Monday, December 6, 2010

Fun with Collocates: Orange Vodka to Blue Skies

The SCOTS team at Glasgow University has posted a handy tool the BMC ComPair for visualizing collocates in the British National Corpus. Here's an example for orange and blue, also shown below.

The instructions clearly state: "Collocates of both words are shown, together with your search words. The collocates near each extremity have a strong collocational strength with that search word, collocates in the middle are used equally with both your words."



So vodka is more likely to be used with orange, while skies is more likely to be used with blue and light is roughly equally used by both orange and blue. Interestingly, the most common orange collocate is k-type, as in orange dwarf. The results for pink and beige are even more curious.

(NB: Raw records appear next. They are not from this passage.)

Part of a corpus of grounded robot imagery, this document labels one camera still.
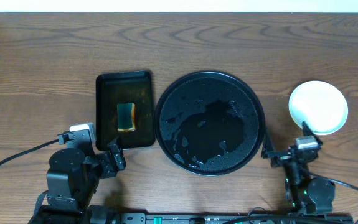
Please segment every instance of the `round black plate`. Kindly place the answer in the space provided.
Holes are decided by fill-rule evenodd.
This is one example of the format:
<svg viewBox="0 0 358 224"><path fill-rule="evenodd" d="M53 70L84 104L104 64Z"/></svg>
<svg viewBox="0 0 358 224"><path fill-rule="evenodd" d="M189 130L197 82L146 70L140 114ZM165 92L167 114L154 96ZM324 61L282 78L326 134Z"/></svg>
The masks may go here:
<svg viewBox="0 0 358 224"><path fill-rule="evenodd" d="M178 166L222 175L244 166L265 135L265 115L252 89L223 72L195 72L162 94L155 112L156 137Z"/></svg>

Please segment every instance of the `wire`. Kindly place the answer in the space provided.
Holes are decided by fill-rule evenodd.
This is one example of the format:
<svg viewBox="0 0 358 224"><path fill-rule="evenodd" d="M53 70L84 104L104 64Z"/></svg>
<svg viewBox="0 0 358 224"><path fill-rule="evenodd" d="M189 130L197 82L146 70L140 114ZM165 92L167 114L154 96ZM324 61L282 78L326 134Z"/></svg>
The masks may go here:
<svg viewBox="0 0 358 224"><path fill-rule="evenodd" d="M240 222L249 222L256 220L272 220L272 221L295 221L300 223L312 223L312 224L340 224L338 222L332 222L323 220L320 218L309 218L309 217L295 217L295 216L287 216L287 215L258 215L252 217L243 217L236 218L234 220L227 221L223 224L236 224Z"/></svg>
<svg viewBox="0 0 358 224"><path fill-rule="evenodd" d="M354 186L354 185L351 185L351 184L348 184L348 183L345 183L345 182L342 182L342 181L339 181L339 180L330 179L330 178L327 178L327 177L324 177L324 176L321 176L321 175L318 175L318 174L314 174L314 173L308 171L307 169L305 169L305 168L303 168L303 167L300 167L300 169L301 169L303 172L305 172L305 173L307 173L307 174L309 174L309 175L313 175L313 176L315 176L315 177L324 178L324 179L327 179L327 180L329 180L330 182L333 182L333 183L335 183L335 184L339 184L339 185L342 185L342 186L345 186L345 187L349 187L349 188L351 188L351 189L353 189L353 190L358 191L358 187L356 187L356 186Z"/></svg>
<svg viewBox="0 0 358 224"><path fill-rule="evenodd" d="M264 209L264 208L262 208L262 207L255 207L255 208L253 208L253 209L251 209L251 211L248 213L248 217L252 214L252 212L254 211L254 210L256 210L256 209L262 209L262 210L264 210L265 212L266 212L266 214L268 214L267 213L267 211L266 211L266 209Z"/></svg>
<svg viewBox="0 0 358 224"><path fill-rule="evenodd" d="M55 139L55 140L49 141L49 142L47 142L47 143L45 143L45 144L41 144L40 146L36 146L36 147L34 147L34 148L32 148L32 149L28 149L28 150L26 150L26 151L24 151L24 152L20 152L20 153L18 153L18 154L15 154L15 155L13 155L13 156L10 156L10 157L8 157L8 158L5 158L5 159L3 159L2 161L0 161L0 166L3 165L3 164L5 164L6 162L9 162L9 161L12 160L12 159L15 159L15 158L17 158L17 157L23 156L23 155L28 154L28 153L30 153L30 152L36 151L36 150L41 149L41 148L43 148L43 147L46 147L46 146L48 146L48 145L54 144L54 143L56 143L56 142L58 142L58 141L59 141L58 139Z"/></svg>

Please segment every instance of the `white round plate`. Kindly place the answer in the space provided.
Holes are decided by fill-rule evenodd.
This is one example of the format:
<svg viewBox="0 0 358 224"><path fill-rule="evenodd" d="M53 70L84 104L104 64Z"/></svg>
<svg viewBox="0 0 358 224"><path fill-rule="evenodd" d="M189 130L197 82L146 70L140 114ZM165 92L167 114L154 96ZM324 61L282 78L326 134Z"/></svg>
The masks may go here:
<svg viewBox="0 0 358 224"><path fill-rule="evenodd" d="M302 128L305 121L314 134L326 135L339 130L347 119L347 103L333 85L310 81L296 87L288 105L295 123Z"/></svg>

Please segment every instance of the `wooden table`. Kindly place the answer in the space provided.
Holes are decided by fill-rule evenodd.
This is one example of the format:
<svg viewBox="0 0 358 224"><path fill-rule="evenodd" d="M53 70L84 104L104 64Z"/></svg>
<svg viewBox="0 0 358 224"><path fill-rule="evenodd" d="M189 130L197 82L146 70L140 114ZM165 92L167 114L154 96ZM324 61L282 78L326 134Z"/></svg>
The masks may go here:
<svg viewBox="0 0 358 224"><path fill-rule="evenodd" d="M342 129L323 136L311 170L358 186L358 14L0 13L0 160L95 122L95 79L150 69L154 100L197 70L240 77L258 95L278 148L301 130L288 112L308 80L340 89L349 105ZM0 223L27 223L47 189L49 146L0 167ZM127 168L103 179L92 204L148 212L247 213L279 210L284 173L260 153L220 177L178 168L153 147L125 152ZM336 212L358 217L358 192L337 187Z"/></svg>

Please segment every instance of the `white wall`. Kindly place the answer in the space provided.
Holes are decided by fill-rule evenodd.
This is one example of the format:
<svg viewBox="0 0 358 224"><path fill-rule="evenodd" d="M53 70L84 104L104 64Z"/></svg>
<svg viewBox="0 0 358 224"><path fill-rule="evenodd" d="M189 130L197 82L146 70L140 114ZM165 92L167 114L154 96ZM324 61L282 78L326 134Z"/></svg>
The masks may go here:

But first let's try red and green.



Now the collocations range from deer to bethnal. As in Bethnal Green, presumably. As for black and white?



In this case the frequent collocates are pepper and hart. As in the White Hart, again presumably. Keep in mind this is the British National Corpus and not the American (where British and American frequent collocates are Airways and Airlines, respectively). Furthermore keep in mind collocation (as opposed to say, server colocation) is "a sequence of words or terms that co-occur more often than would be expected by chance" (via en.wikipedia.org/wiki/Collocation accessed Dec 6, 2010).

As for beige and pink?



Frequent collocations in this case would be floyd and maquimat. That would presumably be Pink Floyd. But maquimat? Maquimat? As in the unwikipediable maquimat?



Now as for beige maquimat, there are certainly many options, most of which appear to be offered by Lancôme. Many confounding factors aside (such as NER), it's striking that half of the top color term collocates were unfamiliar.